Antes que a nova lei entre em vigor, o governo garantiu que publicará uma medida provisória (MP) para regulamentar alguns dos pontos do texto que causaram insatisfação, inclusive, em integrantes da base aliada. Um dos pontos mais polêmicos é o que permite o trabalho de grávidas e lactantes em ambientes de baixa ou média insalubridade. A alteração desse item era uma das reivindicações das senadoras que ocuparam a mesa diretora do plenário. "Se não for aprovado um destaque, esqueça, não vai ter acordo", disse Gleisi Hoffmann (PT-PR), uma das que encabeçaram o inusitado protesto.

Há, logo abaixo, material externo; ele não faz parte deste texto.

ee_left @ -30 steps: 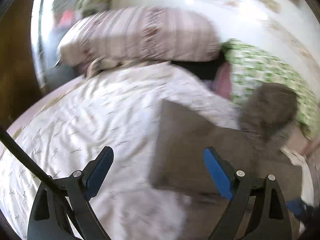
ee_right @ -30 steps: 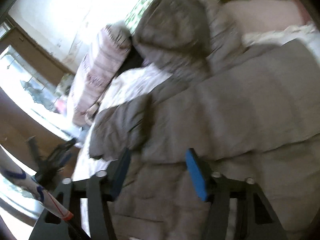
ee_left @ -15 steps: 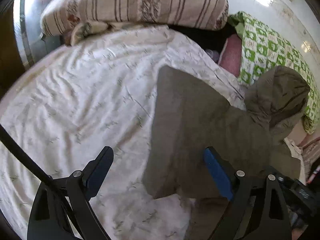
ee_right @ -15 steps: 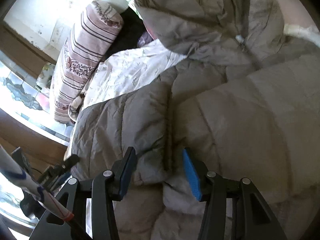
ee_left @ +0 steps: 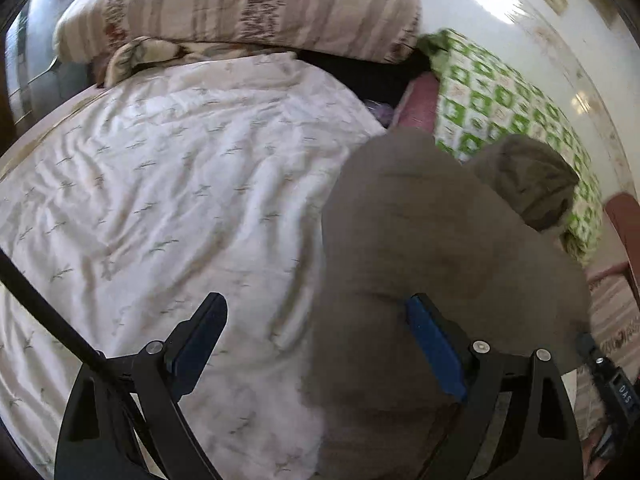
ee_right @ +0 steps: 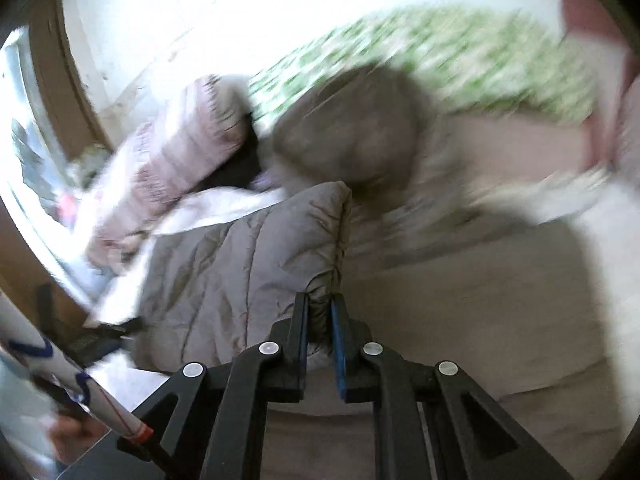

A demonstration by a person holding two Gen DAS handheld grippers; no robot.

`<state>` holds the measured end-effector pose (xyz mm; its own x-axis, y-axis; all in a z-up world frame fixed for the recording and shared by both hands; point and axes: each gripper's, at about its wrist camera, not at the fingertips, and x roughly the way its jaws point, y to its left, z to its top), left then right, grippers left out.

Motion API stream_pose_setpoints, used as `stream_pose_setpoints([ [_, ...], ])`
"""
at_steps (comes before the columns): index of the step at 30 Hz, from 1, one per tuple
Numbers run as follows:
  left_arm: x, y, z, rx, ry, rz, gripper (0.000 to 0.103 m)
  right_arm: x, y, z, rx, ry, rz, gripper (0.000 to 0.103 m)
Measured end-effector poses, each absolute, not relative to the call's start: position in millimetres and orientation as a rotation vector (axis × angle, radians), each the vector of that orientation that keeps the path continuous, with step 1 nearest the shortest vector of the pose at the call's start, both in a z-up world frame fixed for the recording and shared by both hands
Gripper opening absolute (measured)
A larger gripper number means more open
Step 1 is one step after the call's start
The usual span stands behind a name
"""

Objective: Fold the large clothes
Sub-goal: 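Fold the held sleeve with the left gripper across the jacket front, then lower the sleeve onto the folded sleeve and open the left gripper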

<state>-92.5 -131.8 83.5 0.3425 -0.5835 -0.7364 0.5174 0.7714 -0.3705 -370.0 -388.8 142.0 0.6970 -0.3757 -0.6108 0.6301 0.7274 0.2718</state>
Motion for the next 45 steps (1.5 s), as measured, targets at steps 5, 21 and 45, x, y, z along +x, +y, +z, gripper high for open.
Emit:
stream_pose_setpoints([
  [5,-118,-167,78,0.060,0.957,-0.709,0.091,-421,-416,126,0.406,0.604,-0.780,0.011],
  [21,-166,-239,30,0.381,0.929,-0.675,0.092,-449,-482,51,0.616,0.745,-0.825,0.012],
  [45,-203,-245,69,0.314,0.765,-0.789,0.094,-439,-456,89,0.529,0.595,-0.790,0.037],
])
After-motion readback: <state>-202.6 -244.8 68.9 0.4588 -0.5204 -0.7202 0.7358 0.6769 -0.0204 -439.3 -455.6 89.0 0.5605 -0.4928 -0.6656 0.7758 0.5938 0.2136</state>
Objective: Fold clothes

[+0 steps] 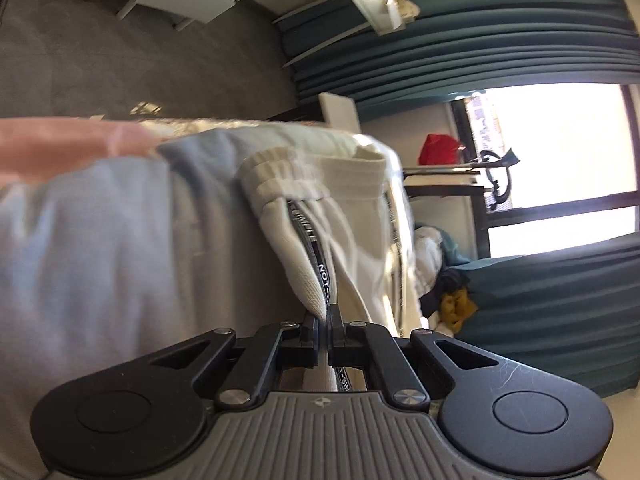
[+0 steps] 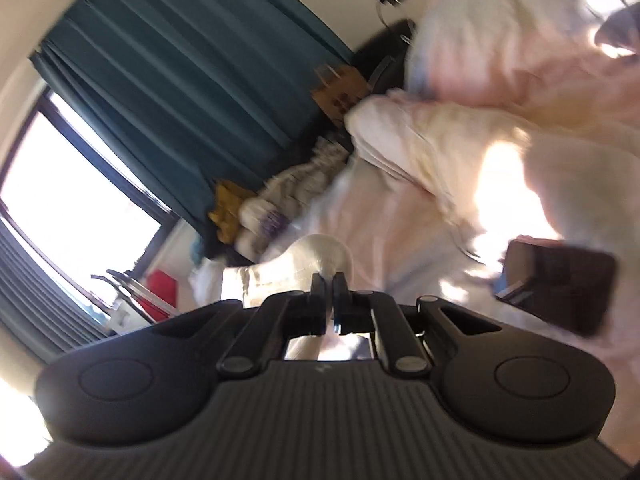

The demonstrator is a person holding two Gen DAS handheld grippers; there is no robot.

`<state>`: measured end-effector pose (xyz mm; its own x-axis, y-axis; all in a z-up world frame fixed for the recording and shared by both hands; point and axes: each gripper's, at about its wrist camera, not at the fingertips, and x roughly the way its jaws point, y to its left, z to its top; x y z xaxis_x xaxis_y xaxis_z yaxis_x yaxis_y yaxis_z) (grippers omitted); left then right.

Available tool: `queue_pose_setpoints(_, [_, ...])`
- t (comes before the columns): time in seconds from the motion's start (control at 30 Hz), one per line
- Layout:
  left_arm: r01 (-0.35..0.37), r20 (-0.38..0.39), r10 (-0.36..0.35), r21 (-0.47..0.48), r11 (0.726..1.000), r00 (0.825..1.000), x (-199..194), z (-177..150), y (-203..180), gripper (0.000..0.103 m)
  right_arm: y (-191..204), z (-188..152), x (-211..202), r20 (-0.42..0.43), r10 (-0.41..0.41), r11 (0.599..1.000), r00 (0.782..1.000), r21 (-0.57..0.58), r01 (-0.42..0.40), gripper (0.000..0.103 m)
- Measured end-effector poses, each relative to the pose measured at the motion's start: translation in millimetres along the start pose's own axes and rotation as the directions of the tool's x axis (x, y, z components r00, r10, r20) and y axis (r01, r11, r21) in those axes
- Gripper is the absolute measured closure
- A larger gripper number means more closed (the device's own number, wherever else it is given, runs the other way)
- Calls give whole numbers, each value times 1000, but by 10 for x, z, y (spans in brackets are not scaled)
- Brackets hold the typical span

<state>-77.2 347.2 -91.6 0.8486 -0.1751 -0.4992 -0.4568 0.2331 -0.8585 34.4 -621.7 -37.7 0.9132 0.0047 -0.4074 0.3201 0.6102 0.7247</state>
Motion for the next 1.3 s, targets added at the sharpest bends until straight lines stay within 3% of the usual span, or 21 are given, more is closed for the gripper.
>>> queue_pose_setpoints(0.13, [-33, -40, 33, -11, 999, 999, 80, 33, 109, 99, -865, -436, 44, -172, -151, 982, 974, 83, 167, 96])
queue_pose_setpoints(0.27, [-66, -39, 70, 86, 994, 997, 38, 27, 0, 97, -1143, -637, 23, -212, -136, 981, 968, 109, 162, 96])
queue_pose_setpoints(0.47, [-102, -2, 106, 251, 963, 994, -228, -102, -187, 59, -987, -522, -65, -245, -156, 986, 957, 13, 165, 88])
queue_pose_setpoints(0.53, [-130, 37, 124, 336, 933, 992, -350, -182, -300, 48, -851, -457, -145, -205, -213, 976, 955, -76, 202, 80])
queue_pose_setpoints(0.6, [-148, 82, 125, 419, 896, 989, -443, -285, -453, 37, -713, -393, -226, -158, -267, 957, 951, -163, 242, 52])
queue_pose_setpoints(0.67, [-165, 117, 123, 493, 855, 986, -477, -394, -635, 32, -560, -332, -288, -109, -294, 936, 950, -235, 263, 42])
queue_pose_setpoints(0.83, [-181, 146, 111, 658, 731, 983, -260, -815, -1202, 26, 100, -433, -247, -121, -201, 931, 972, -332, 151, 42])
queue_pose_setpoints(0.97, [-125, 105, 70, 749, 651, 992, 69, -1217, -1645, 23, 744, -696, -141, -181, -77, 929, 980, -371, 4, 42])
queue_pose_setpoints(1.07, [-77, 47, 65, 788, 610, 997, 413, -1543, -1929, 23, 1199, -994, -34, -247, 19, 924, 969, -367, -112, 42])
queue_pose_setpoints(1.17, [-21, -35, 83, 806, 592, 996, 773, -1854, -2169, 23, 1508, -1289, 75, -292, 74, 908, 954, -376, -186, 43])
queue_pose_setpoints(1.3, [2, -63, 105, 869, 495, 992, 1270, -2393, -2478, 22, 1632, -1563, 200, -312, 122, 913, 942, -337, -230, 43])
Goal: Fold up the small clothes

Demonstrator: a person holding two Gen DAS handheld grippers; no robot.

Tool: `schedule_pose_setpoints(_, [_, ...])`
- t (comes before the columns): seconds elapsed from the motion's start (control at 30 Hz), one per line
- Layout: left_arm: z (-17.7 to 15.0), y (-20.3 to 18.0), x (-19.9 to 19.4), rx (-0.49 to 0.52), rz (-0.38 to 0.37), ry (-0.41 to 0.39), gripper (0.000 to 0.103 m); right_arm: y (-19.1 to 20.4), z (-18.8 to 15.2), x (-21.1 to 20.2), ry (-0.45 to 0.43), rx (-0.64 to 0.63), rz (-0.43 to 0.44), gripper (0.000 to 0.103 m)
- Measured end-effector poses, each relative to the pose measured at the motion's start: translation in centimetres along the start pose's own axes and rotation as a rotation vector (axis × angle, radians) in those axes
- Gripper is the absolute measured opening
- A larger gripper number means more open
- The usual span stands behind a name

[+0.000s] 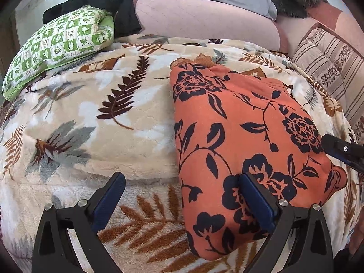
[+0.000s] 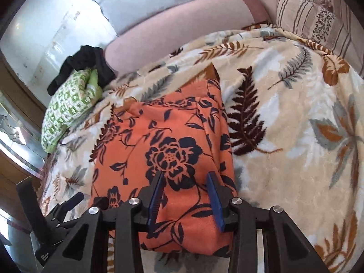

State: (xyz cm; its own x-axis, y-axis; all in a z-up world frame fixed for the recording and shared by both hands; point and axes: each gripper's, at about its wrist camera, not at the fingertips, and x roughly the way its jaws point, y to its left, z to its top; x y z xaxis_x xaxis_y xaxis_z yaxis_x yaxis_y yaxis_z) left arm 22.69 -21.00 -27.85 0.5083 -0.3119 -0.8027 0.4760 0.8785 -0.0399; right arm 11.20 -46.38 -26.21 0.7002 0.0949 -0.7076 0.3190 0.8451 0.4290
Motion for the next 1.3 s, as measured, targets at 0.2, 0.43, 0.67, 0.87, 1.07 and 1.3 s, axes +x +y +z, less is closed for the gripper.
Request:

O líder do governo no Senado, Romero Jucá (PMDB-RR), garantiu que o assunto será levado em conta na MP que será elaborada pelo Ministério do Trabalho com contribuição das centrais sindicais. "Estamos mudando a legislação de empregada gestante e de lactante exatamente para dar a condição de ela apresentar atestado ou um médico de família, ou um médico conhecido, ou qualquer médico do trabalho, para que possa efetivamente dizer se ela pode voltar a trabalhar ou não. Portanto, a ação, o movimento, será da lactante ou da gestante, e não do patrão, não do empregador", explicou.
Rejeitados
A reivindicação das senadoras, no entanto, era que o destaque fosse aprovado no plenário, o que levaria o texto de volta para a Câmara dos Deputados. Mas, com urgência para dar uma resposta positiva ao mercado, o governo nunca esteve disposto a negociar no Senado, já que isso atrasaria a tramitação. O objetivo era que a votação fosse concluída antes do recesso parlamentar, que deve começar na próxima terça-feira. Por isso, foram rejeitados todos os destaques propostos no plenário e também as 864 emendas protocoladas durante os dois meses de discussão na Casa.
Além da situação das trabalhadoras grávidas e lactantes, há outros pontos polêmicos, como a instituição do trabalho intermitente, que permite a prestação de serviços de forma descontínua, por dia ou por hora. Na lista de descontentes está, inclusive, Ferraço. Ele sugeriu, no relatório da Comissão de Assuntos Sociais (CAS), que a questão fosse vetada pelo presidente. A MP deve manter o trabalho intermitente apenas para as categorias de serviços, comércio e, possivelmente, indústria. O texto aprovado ontem permite que esse tipo de contrato seja aceito "independentemente do tipo de atividade". O governo também deve estabelecer um prazo de 18 meses para que as empresas mudem a categoria da relação de trabalho, ou seja, para que um trabalhador efetivo passe do contrato tradicional para o intermitente.
Jucá garantiu que a jornada de 12 horas seguidas por 36 de descanso não será mais decidida por acordo individual, mas por acordo coletivo. Ele também prometeu mudanças quanto ao dano extrapatrimonial: a MP deve acabar com a previsão do cálculo da indenização com base no salário do trabalhador em casos de ofensa moral ou material, como está no texto. Jucá se comprometeu, ainda, a manter pontos em aberto para receber sugestões dos senadores. "Até à véspera da MP, estaremos dispostos a ouvir, a discutir, a sentar, exatamente para que possamos ter a melhor peça possível para os trabalhadores brasileiros", afirmou.